(EXERCISE DETAILS)
Here is the task for the records below: repeat exactly the lines from the one with "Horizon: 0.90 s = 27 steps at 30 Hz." to the one with "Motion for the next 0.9", both included, and nothing else.

(Stored entries)
+-------+
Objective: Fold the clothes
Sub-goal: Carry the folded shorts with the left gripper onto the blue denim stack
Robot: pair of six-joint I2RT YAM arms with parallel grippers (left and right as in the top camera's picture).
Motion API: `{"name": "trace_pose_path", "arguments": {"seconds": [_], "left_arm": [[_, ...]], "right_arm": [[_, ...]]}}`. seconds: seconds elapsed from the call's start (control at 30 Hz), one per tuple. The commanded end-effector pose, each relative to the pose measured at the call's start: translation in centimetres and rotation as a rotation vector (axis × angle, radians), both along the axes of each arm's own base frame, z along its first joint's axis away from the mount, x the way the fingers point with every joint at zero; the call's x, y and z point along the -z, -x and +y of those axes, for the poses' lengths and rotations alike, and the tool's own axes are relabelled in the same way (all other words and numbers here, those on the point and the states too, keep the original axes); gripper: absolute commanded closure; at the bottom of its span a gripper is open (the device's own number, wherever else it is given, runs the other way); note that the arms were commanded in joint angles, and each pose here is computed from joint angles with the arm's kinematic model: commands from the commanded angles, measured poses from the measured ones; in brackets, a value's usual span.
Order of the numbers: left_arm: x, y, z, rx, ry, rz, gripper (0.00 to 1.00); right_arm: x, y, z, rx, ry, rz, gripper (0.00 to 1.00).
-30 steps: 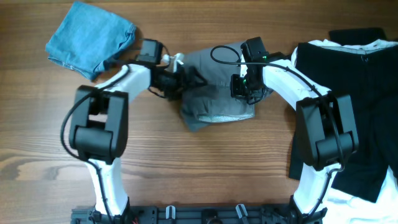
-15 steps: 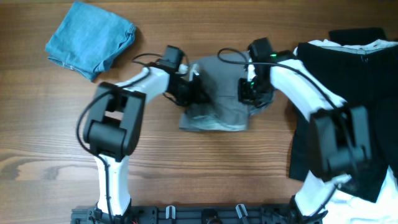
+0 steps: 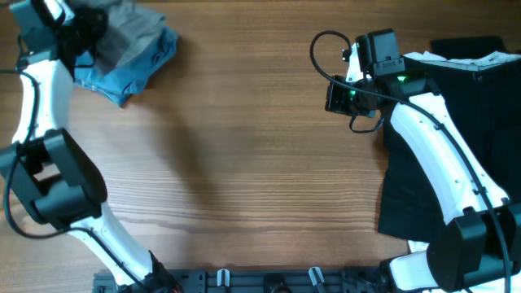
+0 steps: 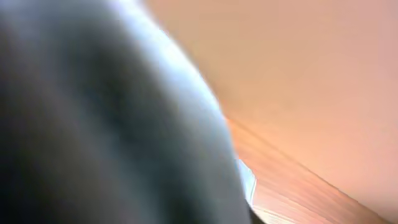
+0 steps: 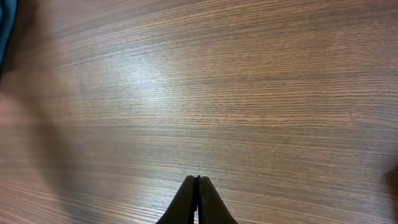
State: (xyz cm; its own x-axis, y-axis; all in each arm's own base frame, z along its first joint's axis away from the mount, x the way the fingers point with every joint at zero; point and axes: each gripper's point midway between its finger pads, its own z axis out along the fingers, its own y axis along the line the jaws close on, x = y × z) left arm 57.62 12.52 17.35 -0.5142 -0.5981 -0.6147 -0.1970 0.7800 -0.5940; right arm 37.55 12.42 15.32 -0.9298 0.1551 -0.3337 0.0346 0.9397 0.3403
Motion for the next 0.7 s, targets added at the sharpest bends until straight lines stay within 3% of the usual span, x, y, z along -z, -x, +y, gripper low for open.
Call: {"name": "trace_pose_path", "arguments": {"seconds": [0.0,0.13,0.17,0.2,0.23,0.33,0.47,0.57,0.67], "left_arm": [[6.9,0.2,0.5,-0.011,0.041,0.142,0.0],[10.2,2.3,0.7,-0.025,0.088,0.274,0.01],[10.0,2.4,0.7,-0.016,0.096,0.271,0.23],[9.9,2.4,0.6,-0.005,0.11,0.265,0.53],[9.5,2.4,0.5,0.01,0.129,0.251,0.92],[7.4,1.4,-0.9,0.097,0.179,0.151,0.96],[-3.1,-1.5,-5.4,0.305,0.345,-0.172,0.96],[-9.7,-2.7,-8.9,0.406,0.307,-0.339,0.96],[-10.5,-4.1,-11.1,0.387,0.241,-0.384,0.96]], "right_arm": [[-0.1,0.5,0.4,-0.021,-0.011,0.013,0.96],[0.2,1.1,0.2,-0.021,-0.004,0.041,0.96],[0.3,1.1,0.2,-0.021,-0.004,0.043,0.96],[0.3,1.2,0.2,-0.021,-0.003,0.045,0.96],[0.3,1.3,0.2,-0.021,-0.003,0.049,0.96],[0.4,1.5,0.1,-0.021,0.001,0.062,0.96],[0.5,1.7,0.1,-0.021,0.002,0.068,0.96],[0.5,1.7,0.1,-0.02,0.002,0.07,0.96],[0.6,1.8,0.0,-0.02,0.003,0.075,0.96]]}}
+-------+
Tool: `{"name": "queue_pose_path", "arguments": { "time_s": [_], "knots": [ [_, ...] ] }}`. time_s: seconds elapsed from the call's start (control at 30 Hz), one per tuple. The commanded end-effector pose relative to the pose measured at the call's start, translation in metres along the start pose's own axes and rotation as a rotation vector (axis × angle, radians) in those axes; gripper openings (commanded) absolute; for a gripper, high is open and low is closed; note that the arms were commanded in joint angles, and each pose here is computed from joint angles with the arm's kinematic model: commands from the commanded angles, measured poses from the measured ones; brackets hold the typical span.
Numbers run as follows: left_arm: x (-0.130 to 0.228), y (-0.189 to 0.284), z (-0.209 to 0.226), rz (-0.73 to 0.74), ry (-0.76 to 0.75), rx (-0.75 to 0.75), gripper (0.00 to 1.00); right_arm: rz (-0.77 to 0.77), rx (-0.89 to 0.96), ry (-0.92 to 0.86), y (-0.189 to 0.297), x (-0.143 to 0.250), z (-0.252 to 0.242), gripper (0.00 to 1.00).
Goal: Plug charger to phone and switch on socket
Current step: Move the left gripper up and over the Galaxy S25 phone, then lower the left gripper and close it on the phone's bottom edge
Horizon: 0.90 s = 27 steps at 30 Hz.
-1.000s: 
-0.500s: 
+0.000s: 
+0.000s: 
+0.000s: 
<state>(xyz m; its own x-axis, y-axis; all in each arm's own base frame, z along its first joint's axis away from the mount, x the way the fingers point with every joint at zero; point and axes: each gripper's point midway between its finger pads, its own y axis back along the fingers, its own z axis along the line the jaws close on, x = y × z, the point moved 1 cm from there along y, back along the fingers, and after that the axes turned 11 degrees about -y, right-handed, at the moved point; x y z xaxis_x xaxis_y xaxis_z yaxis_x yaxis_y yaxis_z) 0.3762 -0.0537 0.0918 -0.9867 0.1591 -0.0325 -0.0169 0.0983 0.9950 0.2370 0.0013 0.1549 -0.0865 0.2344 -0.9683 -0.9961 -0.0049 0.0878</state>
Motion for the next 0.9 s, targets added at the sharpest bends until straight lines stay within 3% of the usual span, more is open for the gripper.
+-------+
(ANSWER TO THIS TASK)
Horizon: 0.90 s = 27 steps at 30 Hz.
-1.000s: 
-0.500s: 
+0.000s: 
+0.000s: 
+0.000s: 
<state>(xyz m; its own x-axis, y-axis; all in each arm's own base frame, z along its first joint's axis away from the mount, x the way the fingers point with every joint at zero; point and axes: each gripper's point midway between its finger pads, its own y axis back along the fingers, its own z axis along the line the jaws close on, x = y × z, the point moved 1 cm from there along y, back along the fingers, and after that the axes turned 11 degrees about -y, right-handed, at the moved point; x y z xaxis_x xaxis_y xaxis_z yaxis_x yaxis_y yaxis_z) 0.3762 -0.0537 0.0918 -0.9867 0.1591 -0.0325 -0.0169 0.0983 0.9950 0.2370 0.0013 0.1549 -0.0865 0.2344 -0.9683 -0.9961 -0.0049 0.0878</state>
Motion for the next 0.9 s, targets added at the sharpest bends until straight lines stay within 3% of the usual span, more is open for the gripper.

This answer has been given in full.